__PROBLEM DETAILS__: Your reply should be made up of every line in the records below that holds the string "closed".

__MATERIAL FOR THIS TASK__:

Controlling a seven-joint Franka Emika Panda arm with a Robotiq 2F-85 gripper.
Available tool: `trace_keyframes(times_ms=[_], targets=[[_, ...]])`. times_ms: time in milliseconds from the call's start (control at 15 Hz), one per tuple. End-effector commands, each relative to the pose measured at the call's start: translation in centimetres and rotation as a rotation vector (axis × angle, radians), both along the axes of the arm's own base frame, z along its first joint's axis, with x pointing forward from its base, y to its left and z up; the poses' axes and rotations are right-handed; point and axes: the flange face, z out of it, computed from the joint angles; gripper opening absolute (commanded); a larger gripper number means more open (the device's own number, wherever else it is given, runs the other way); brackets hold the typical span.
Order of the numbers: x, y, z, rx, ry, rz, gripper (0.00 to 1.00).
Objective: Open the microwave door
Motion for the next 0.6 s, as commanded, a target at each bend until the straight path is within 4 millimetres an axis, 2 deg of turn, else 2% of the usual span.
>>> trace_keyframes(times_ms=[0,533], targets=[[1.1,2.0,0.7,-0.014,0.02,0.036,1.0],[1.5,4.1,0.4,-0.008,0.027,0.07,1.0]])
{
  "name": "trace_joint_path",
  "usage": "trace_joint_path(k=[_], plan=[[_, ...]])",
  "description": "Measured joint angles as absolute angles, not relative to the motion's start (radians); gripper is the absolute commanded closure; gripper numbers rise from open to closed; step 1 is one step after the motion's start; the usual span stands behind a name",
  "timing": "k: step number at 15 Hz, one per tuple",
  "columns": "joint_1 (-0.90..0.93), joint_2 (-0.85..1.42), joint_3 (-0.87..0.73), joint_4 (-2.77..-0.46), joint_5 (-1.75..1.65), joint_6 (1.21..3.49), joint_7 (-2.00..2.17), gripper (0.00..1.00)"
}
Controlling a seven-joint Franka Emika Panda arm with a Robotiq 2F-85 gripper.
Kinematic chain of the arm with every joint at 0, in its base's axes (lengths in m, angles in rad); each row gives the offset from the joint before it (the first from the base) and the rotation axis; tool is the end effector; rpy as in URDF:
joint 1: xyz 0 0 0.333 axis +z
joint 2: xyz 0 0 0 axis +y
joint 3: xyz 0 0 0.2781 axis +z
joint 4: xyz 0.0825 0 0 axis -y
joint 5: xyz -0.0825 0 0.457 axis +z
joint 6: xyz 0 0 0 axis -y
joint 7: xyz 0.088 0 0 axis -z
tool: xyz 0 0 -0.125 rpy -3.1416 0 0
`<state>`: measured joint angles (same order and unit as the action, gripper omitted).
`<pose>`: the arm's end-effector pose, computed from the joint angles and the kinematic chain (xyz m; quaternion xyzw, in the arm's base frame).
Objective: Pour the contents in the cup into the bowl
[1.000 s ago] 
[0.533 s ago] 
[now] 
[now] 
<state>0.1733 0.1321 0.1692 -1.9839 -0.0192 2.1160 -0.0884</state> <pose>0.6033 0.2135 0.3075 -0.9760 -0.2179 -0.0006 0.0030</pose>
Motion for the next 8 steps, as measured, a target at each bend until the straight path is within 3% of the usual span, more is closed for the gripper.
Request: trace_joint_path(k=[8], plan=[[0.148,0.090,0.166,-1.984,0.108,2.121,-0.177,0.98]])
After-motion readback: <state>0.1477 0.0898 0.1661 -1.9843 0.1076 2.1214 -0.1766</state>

__SOLUTION TO THIS TASK__:
  "description": "Measured joint angles as absolute angles, not relative to the motion's start (radians); gripper is the absolute commanded closure; gripper numbers rise from open to closed; step 1 is one step after the motion's start; the usual span stands behind a name",
Motion for the next 8 steps, as measured, a target at each bend until the straight path is within 3% of the usual span, more is closed for the gripper.

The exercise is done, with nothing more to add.